Kingston Bay – jetty and unloading
Emily Bay, protected from the Pacific Ocean by a small coral reef, is the only safe area for recreational swimming, although surfing waves can be found at Anson and Ball Bays.
The climate is subtropical and mild, with maximum average daily temperatures ranging between 18 C in the winter and 25 C in the summer. The temperature rarely falls below 10 C, and the highest recorded maximum is 28.4 C. Most rain falls April to August but other months do receive significant precipitation.
The major settlement on Norfolk Island is Burnt Pine, where the shopping centre, post office, bottle shop, telephone exchange and community hall are located. Settlement also exists over much of the island, consisting largely of widely separated homesteads. Many of the locals grow their own fruit and vegetables, as imported foods of all kinds are quite expensive, especially perishables coming in by air.
It’s not possible for tourists to travel to Norfolk by sea, so air is the only option. Air New Zealand flights are operated from Sydney (Monday, Friday and some Sundays), Brisbane (Tuesday and Saturday) and Auckland (Sunday). The latter service ceases from 21 May, but from 17 June Norfolk Island Airlines will operate on a Saturday from Auckland and Brisbane. Return fares are normally between $500 and $600 per adult.
Norfolk Island was settled by East Polynesians who arrived some time after 1000 and stayed for several generations before disappearing. In October 1774 Captain Cook arrived, landed, and gave it the name of Norfolk after the Duchess of Norfolk.
The Convict Era
In March, 1788, the British arrived to set up a small penal colony six weeks after Britain’s First Fleet had arrived at Botany Bay to establish the penal colony of New South Wales. Hand picked from the ranks of the First Fleeters were 23 settlers: 7 freemen, 15 convicts and the commandant, Lieutenant Phillip Gidley King.

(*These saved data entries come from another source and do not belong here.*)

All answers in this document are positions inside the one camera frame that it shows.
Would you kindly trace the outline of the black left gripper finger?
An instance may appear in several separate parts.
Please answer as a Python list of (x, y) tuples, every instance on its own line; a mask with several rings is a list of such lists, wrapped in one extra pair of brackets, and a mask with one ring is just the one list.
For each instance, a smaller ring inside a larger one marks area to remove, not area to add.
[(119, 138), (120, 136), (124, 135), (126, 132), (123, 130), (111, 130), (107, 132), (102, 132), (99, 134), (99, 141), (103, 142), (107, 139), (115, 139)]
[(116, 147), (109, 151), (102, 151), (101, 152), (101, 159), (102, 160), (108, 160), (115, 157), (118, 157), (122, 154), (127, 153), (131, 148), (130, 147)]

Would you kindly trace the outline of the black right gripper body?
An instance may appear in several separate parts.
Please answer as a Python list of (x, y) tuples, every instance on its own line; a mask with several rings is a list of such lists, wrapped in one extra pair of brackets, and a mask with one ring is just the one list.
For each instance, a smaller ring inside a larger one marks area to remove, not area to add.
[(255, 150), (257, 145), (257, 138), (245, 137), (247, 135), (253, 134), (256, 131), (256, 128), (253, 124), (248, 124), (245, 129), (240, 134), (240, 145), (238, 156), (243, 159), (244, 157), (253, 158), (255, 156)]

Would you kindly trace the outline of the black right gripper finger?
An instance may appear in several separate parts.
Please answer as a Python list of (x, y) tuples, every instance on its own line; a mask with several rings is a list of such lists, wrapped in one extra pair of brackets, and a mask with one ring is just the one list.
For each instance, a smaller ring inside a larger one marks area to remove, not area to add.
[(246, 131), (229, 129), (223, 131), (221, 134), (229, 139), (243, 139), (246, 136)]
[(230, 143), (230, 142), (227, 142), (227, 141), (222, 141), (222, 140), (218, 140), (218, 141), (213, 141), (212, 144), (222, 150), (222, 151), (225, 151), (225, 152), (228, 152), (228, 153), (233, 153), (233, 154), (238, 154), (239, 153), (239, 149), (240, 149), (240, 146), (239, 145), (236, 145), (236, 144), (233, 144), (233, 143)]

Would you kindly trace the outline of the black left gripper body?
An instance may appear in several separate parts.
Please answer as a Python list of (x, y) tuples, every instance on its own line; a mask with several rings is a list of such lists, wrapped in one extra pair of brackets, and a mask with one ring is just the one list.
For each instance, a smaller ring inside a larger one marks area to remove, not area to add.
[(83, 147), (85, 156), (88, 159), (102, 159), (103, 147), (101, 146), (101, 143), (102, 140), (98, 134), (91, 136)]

The occupation of the island was to make available masts and sails from pine and flax for the refurbishment of British ships, and to prevent the island falling into the hands the French. Ground was cultivated, crops planted and harvested. The settlement became a tiny township.
In March of 1790, the ships “Sirius” and “Supply” brought 300 more to Norfolk including two companies of Marines plus new convicts from Sydney, where dwindling supplies of food had become a serious problem. The 540-ton ” Sirius” and most of its provisions were lost on the coral reef off the south coast.
During the following few years, Norfolk Island become nothing more than a labour camp for Sydney’s most difficult officers and least-wanted felons. The island’s main purpose was to provide food for Sydney. Maize, wheat, potatoes, cabbage, timber, flax and fruit of all kinds grew well in Norfolk Island. The population peaked at more than 1,100, and about a quarter of the island was cleared.
But by 1814 the island was empty. Sydney and the expanding colony of New South Wales had no further need to import food from Norfolk, and the people who had occupied it were shipped back to New South Wales. The structures of the settlement were razed or pulled down to dissuade passing ships from reoccupying the island. The farm and domestic animals were shot.
Then in 1825 it was decided that because of it inaccessibilty, Norfolk was to become a penal settlement once again, specifically for the very worst of the felons from New South Wales and those who had constantly reoffended. However, records now show that a number who were sent to Norfolk had been convicted of petty crimes.
Norfolk earnt the title ” The Hell of the Pacific “. Conditions in the goal were appalling. A large percentage of the convicts were sentenced to remain in heavy chains for the terms of their natural lives. Agricultural labour was the most hated kind and chain gangs were forced to hoe from sunrise until sunset. One convict in a field gang raised his hoe and split the head of the convict in front of him – not through malice or revenge, but to be hanged, to be free of a life worse than death.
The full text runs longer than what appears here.